Nobile, come nasce il romanzo storico La spada di Manfredi?
Il romanzo nasce da un interesse generale verso la Storia e da un interesse specifico verso l'epoca sveva del Regno di Sicilia. Un tempo in cui è stato letteralmente inventato il Mezzogiorno d'Italia e che aveva molte affinità ma anche tante differenze rispetto al Sud che siamo abituati a conoscere. Per me è stato allo stesso tempo un viaggio nel nostro bellissimo territorio e un ritorno alle radici. L'elemento centrale da cui sono partito è questo: l'Italia è abbastanza giovane in termini di unificazione nazionale ma, strano a dirsi, ha una lingua molto antica. I nostri libri di Letteratura hanno più pagine di quelli di Storia...

Che cos’è per lei la Storia e che cosa significa coniugarla con la forma romanzo?
La Storia è il passato che abbiamo conservato per il presente. Molto però va perduto nel tempo e romanzarla serve a riempire i vuoti.

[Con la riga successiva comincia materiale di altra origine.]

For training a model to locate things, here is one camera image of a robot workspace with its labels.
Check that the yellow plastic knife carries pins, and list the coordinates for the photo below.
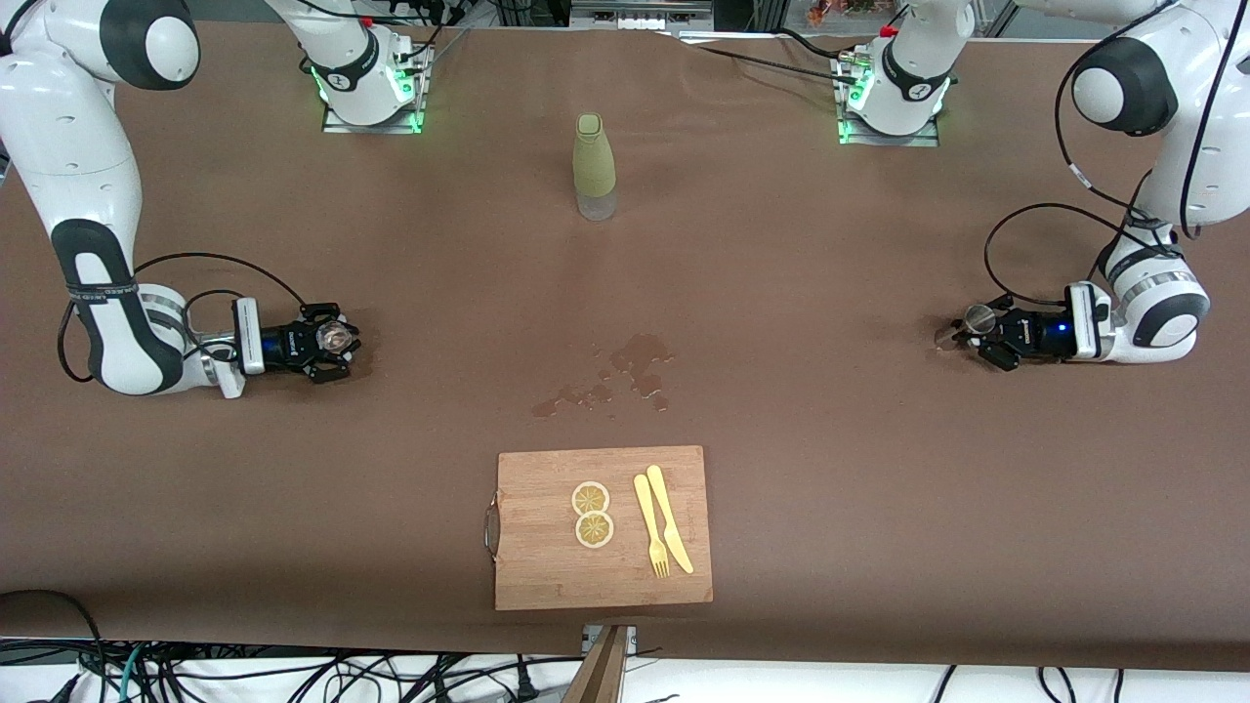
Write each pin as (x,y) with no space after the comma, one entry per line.
(666,513)

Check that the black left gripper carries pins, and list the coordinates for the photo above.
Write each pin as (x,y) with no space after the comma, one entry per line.
(1031,335)

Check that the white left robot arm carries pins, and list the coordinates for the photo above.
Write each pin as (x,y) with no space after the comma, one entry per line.
(1157,293)

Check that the steel double-cone jigger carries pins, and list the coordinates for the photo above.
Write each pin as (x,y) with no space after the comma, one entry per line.
(979,317)

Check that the yellow plastic fork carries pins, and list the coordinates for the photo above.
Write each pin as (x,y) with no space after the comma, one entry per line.
(646,517)

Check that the wooden post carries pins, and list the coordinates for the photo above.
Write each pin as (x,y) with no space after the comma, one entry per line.
(601,674)

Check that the green sleeved glass bottle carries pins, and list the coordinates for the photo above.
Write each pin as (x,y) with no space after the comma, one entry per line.
(594,161)

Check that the lemon slice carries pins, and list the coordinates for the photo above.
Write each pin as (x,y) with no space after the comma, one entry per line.
(590,498)
(594,530)

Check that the wooden cutting board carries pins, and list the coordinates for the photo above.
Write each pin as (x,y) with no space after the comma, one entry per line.
(547,576)

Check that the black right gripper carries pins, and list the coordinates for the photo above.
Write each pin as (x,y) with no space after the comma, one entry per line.
(290,345)

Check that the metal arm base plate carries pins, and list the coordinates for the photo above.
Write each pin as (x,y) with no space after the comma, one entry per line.
(337,126)
(879,140)

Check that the clear glass measuring cup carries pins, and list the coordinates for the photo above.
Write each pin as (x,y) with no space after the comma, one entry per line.
(336,338)

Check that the metal table edge bracket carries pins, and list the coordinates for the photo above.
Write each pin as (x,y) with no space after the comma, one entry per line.
(630,640)

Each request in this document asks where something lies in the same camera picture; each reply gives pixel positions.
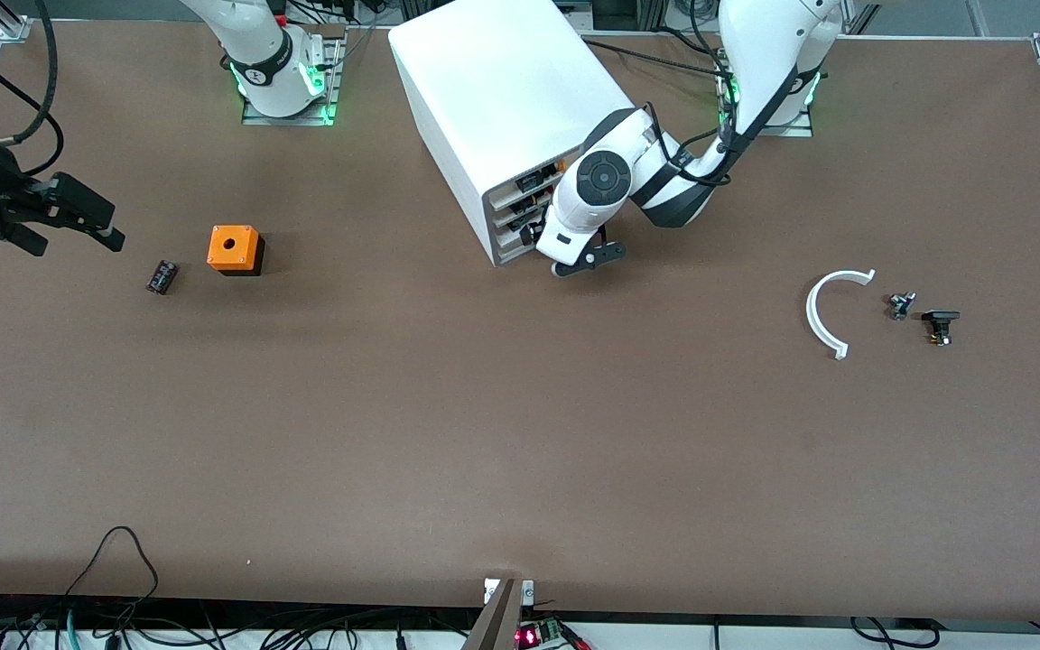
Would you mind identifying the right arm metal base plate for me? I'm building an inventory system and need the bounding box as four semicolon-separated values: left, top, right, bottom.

Che tipo di lavoro ha compiuto per realizzare il libro?
Scrivere un romanzo storico è in prima battuta un'operazione di ricerca. Ho letto molto (la mia base di partenza è stata la tesi di laurea in Storia Medievale, su Manfredi di Svevia) e ho viaggiato molto. Quasi tutti i luoghi che descrivo li ho visti in prima persona. Sono ancora lì, ad arricchire il nostro territorio e a renderlo unico.

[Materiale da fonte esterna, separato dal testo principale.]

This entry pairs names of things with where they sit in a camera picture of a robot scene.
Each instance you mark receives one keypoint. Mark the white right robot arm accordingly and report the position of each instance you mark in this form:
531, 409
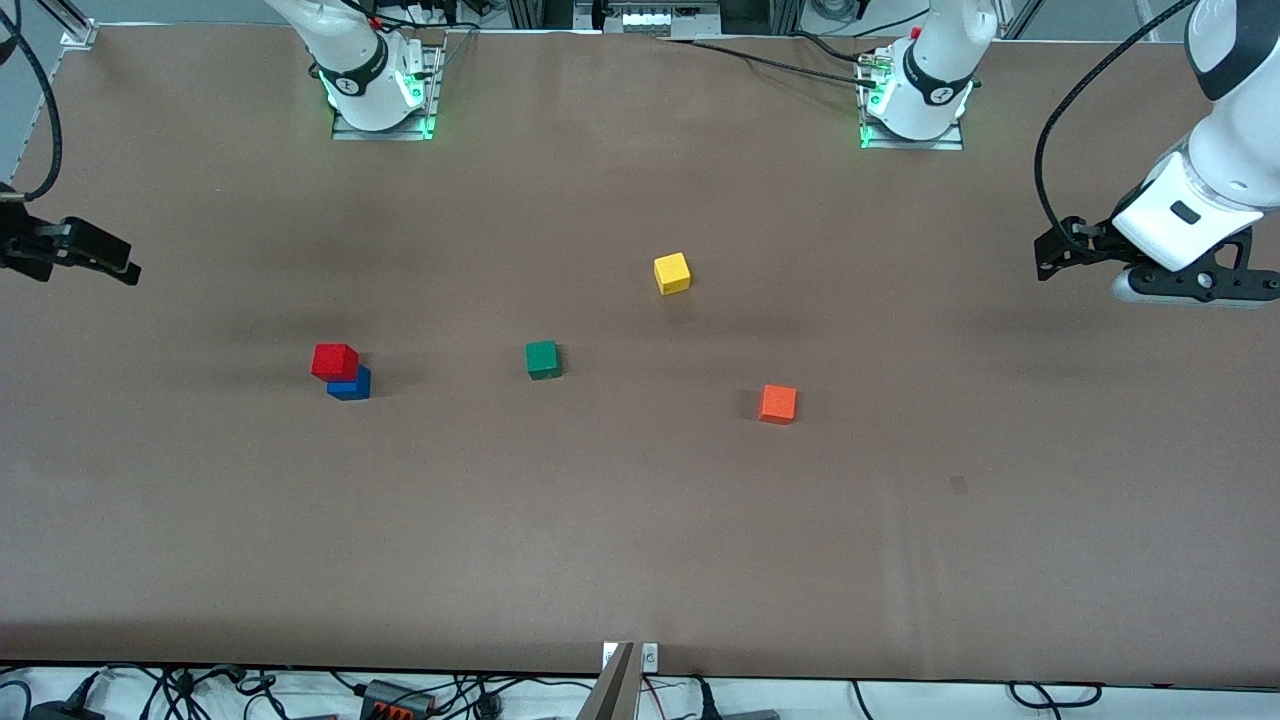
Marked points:
345, 50

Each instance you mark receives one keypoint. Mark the metal table corner bracket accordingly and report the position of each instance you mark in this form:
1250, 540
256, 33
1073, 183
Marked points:
80, 35

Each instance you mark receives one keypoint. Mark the red cube block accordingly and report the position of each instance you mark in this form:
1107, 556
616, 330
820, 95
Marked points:
334, 362

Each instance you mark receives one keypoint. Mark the blue cube block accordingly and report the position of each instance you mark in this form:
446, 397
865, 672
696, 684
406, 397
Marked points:
352, 390

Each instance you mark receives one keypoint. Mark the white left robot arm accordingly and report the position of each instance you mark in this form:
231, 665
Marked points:
1220, 150

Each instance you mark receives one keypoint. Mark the yellow cube block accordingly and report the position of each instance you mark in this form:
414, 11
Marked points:
672, 274

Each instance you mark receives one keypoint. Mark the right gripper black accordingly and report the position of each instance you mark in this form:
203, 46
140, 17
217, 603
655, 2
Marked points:
22, 246

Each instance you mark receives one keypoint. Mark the small white bracket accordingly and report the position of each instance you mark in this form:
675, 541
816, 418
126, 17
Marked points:
650, 656

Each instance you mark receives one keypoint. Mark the grey angled post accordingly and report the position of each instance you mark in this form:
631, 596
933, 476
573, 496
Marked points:
615, 690

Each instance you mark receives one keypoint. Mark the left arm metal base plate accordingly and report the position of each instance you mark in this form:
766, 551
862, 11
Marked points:
950, 143

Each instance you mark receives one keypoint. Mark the green cube block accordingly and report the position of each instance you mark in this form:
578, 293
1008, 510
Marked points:
543, 360

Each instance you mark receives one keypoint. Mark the orange cube block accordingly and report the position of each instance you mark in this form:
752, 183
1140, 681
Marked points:
777, 404

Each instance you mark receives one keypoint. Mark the metal frame with terminals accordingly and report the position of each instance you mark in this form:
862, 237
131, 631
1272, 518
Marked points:
655, 18

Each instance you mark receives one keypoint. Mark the black orange power strip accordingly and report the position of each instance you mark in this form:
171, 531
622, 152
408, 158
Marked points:
395, 698

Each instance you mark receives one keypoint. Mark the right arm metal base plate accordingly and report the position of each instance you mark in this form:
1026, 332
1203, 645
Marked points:
432, 110

Chi è per lei Federico II? E Manfredi?
Descrivere questi personaggi in poche righe è impossibile. Soprattutto Federico II che ancora oggi, a secoli di distanza, ha lasciato un'impronta indelebile: basti pensare all'università di Napoli, ai castelli, alle sue opere letterarie, diplomatiche. Lo stesso Manfredi è stato celebrato dai versi immortali di Dante: «biondo era e bello e di gentile aspetto». Dal mio punto di vista, si tratta di due personaggi di una modernità incredibile. Leggendo le loro vite, si rimane colpiti da quanto fossero avanti rispetto alla loro epoca.

Che cosa ci può insegnare o comunque trasmettere questa narrazione in relazione all’oggi?
Che la multiculturalità è un valore da difendere. La corte sveva era frequentata da dotti ebrei e musulmani, e la “magna curia” aveva contatti con tutto il mondo mediterraneo. I notabili del Regno non erano solo uomini di potere, ma anche amanti appassionati di cultura.

Come è nata l’idea di inserire Dante come personaggio?
L'ammirazione che Dante aveva verso la dinastia sveva è arcinota. Ne parla in maniera diffusa nelle sue opere, lodando soprattutto le esperienze poetiche della scuola siciliana. Quindi, quando ho deciso di inserire una cornice che inquadrasse gli avvenimenti del libro, ho pensato: chi meglio del sommo poeta?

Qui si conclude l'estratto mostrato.